ARRÊT Contradictoire, Prononcé par mise à disposition au greffe le 04 Juin 2026 Signé par Monsieur Philippe ASNARD, Président de chambre et Mme Alexandrine FOURNIER, Greffier, auquel la minute de la décision a été remise par le magistrat signataire. *-*-*-*-* FAITS ET PROCÉDURE Madame [W] [P] ( la salariée) a été engagée par la société [1] qui emploie moins de 10 salariés, par contrat à durée indéterminée à compter du 13 mars 2020, en qualité de Femme toutes mains, statut employée de niveau I, échelon 2, de la convention collective des Hotels, cafés, restaurants applicable à la relation de travail, moyennant une rémunération brute mensuelle de 1 893,75 euros pour 40 heures de travail par semaine.
Le contrat de travail de Madame [P] prévoyait, en son article 2, une période d'essai de 2 mois.
Suite aux mesures prises par le gouvernement dans le cadre de la pandémie du covid-19, Mme [P], comme d'autres salariés, a été placée en activité partielle du 18 mars 2020 au 1er juin 2020.
Madame [P] a repris son poste de travail le 1er juin 2020, à l'issue des mesures de confinement décrétées par le Gouvernement.
Par courrier du 20 juin 2020, la société a rompu la période d'essai de Madame [P].

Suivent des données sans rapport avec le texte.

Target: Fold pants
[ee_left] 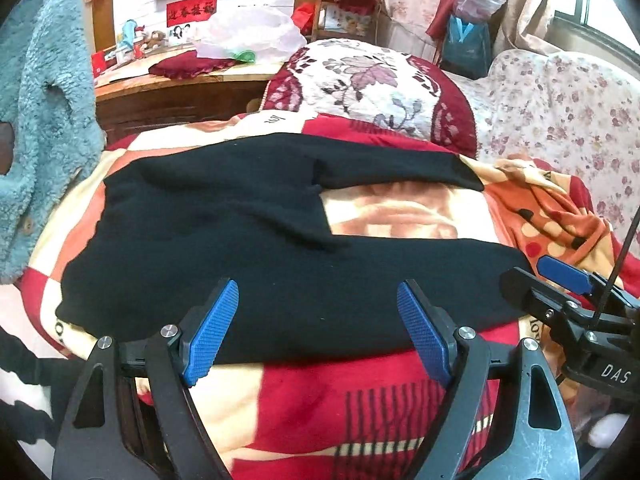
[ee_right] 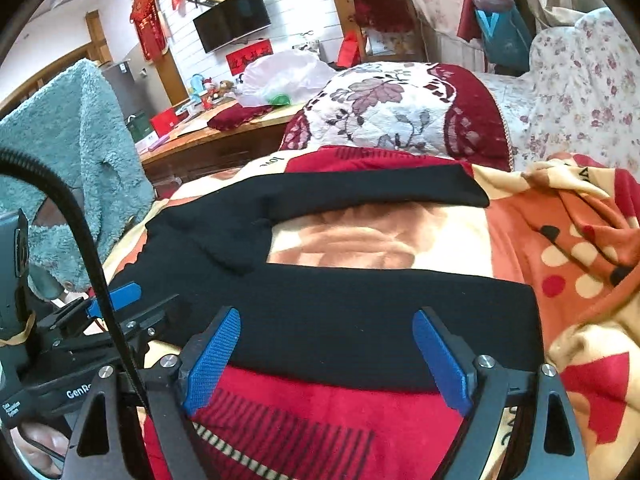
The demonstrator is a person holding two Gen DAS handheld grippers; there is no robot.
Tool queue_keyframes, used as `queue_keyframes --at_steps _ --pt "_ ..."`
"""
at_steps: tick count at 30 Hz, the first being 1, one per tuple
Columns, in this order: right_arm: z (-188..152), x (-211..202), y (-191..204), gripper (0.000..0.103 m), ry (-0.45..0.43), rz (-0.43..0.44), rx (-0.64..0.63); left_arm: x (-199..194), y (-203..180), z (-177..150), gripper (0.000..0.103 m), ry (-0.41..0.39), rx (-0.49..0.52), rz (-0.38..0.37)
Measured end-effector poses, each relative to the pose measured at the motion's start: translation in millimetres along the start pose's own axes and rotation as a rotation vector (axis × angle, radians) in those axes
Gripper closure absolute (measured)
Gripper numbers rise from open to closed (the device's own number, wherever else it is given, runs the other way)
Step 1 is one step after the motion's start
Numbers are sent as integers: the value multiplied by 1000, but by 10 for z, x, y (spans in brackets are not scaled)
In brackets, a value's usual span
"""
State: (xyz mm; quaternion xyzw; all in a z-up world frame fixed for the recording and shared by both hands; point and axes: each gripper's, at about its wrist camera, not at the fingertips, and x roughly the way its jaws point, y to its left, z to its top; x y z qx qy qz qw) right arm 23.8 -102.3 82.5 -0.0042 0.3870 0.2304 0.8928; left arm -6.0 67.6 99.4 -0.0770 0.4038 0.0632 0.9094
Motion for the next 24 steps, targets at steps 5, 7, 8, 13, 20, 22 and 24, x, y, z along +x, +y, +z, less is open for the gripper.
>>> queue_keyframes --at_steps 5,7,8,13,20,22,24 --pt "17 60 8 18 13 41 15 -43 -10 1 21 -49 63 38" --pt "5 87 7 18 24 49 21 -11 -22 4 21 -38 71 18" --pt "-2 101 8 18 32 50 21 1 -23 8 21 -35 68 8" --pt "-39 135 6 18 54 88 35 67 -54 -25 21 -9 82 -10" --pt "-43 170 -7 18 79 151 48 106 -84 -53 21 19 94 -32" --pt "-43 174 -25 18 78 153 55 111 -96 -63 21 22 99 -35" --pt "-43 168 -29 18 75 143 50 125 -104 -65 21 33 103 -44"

Faisant valoir essentiellement que la rupture du contrat est intervenue plus de deux mois après l'embauche et donc postérieurement à la fin de la période d'essai de deux mois et s'analyse en un licenciement sans cause réelle et sérieuse et qu'elle a travaillé alors qu'elle se trouvait en chômage partiel, caractérisant du travail dissimulé, c'est dans ces conditions que [W] [P], par requête enregistrée en date du 16 Octobre 2020, a saisi le conseil de prud'hommes de Cannes, qui, par jugement en date du 30 juin 2022, a: Dit et jugé : Que la rupture du contrat de travail de Madame [P] est un licenciement sans cause réelle et sérieuse ; Que l'activité professionnelle de Madame [P] du 10 avril au 31 mai 2020 est du travail dissimulé car elle se déroule pendant la période de déclaration d'activité partielle.

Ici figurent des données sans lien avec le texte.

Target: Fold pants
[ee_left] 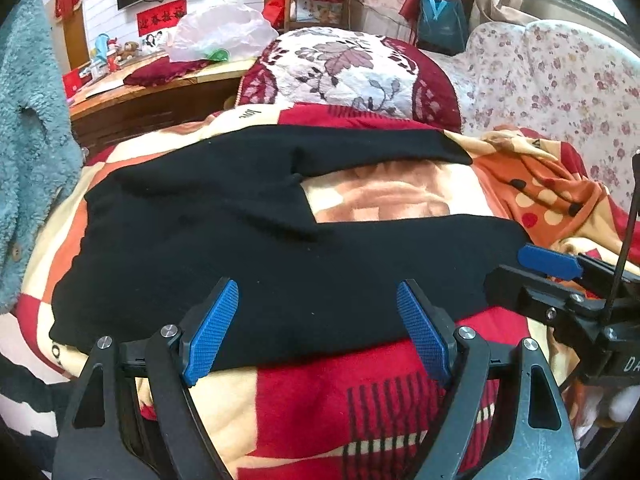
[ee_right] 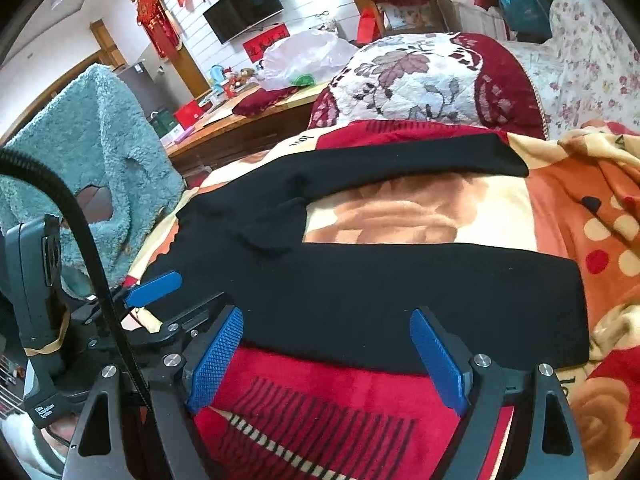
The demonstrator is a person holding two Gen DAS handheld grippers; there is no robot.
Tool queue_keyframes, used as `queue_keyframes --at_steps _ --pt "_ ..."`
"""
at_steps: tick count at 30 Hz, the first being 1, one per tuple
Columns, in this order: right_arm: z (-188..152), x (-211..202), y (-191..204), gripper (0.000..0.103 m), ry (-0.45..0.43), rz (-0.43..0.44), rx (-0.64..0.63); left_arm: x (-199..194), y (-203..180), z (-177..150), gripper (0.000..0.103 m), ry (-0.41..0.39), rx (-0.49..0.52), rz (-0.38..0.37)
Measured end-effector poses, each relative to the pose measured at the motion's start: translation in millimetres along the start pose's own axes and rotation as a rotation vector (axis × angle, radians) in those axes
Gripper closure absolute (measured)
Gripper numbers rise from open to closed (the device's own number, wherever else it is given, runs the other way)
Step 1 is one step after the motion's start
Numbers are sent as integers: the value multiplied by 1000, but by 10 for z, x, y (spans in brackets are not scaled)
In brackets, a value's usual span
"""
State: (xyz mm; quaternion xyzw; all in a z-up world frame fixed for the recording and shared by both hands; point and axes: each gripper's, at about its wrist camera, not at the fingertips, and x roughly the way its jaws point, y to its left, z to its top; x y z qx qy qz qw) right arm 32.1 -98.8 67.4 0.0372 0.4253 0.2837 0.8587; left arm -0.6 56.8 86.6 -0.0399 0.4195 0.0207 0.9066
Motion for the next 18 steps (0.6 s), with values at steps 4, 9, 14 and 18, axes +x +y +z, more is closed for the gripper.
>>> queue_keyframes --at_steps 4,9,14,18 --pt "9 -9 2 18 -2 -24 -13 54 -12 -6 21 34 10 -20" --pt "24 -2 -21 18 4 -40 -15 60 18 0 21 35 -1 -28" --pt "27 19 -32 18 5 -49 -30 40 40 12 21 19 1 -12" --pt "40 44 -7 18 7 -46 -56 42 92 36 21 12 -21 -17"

En conséquence de quoi, Condamné la société [Z] [C] à verser à Madame [W] [P] les sommes suivantes : - 946,87 € nets au titre de l'indemnité pour licenciement sans cause réelle et sérieuse ; - 9.792 € nets au titre d'indemnité pour travail dissimulé ; -1.500 € au titre de l'article 700 du Code de Procédure Civile ; Condamné la société [Z] [C] à remettre à Madame [P] [W] les documents sociaux de fin de contrat rectifiés (fiches de paie des mois d'avril et mai 2020, attestation PÔLE EMPLOI, solde de tout compte) sous astreinte de 10 € par jour de retard à compter du 31eme jour suivant la notification du jugement, le conseil des prud'hommes de céans se réservant le droit de liquider l'astreinte.

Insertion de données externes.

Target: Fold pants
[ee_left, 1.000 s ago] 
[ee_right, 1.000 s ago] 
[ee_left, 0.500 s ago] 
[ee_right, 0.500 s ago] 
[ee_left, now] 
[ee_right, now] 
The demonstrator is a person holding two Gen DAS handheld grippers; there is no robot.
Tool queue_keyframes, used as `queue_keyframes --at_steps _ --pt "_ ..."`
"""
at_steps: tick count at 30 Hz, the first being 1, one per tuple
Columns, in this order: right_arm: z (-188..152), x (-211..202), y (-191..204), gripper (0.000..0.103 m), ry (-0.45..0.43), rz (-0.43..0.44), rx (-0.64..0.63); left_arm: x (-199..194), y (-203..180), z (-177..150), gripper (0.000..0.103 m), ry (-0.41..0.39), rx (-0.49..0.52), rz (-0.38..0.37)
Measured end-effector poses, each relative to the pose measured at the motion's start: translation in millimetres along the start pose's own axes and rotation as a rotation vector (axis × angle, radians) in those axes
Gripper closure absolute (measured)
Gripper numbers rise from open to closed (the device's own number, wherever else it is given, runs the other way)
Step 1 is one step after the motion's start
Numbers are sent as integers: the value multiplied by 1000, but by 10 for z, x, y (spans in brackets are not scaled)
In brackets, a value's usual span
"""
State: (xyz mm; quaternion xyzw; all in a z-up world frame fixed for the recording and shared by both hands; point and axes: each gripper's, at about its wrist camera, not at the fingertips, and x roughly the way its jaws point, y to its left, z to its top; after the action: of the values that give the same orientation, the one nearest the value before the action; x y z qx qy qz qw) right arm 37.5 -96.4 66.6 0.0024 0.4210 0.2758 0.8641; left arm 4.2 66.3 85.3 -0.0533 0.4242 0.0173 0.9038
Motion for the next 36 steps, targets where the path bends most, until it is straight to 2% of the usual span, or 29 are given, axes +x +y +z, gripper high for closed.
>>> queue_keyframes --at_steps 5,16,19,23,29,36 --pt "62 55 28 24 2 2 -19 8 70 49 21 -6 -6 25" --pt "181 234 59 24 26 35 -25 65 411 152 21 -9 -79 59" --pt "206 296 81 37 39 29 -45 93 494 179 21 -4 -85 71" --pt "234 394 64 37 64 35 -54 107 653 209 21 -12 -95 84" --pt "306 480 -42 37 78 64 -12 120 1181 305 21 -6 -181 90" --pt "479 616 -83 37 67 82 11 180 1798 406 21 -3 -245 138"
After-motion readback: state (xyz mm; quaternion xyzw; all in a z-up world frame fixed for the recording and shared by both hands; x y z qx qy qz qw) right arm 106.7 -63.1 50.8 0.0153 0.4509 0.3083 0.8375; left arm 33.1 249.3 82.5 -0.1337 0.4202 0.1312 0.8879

Débouté Madame [P] [W] du surplus de ses demandes, Débouté la société [Z] [C] de sa demande au titre de l'article 700 du Code de Procédure Civile, Dit que la moyenne brute des trois derniers mois est de 1.893,74 € ; Dit que les dommages et intérêts seront nets et donc exempts de toutes charges de CSG et de CRDS qui seront à la charge de l'employeur ; Condamné la société [Z] [C] aux dépens ; La société [C] [Z], a interjeté appel de ce jugement dans des conditions de formes et délais non discutés.
L'appelante a signifié le 7 octobre 2022 sa déclaration d'appel à l'intimée n'ayant pas encore constitué avocat.
La clôture a été prononcée le 5 mars 2026.
MOYENS ET PRÉTENTIONS DES PARTIES Par ses dernières conclusions notifiées par voie électronique le 27/10/2022, l'appelante demande à la cour de : Reformer le jugement rendu le 30 juin 2022 par la formation paritaire du conseil de prud'hommes de Cannes en ses dispositions lui étant défavorables, Statuant à nouveau: Dire et Juger que la rupture d'essai de Madame [W] [P] est valable, En conséquence: Débouter Madame [P] de l'ensemble de ses demandes, fins et prétentions.
Condamner Madame [P] à verser à la société [Z] [C] la somme de 3.000 € au titre de l'article 700 du Code de Procédure Civile et aux entiers dépens.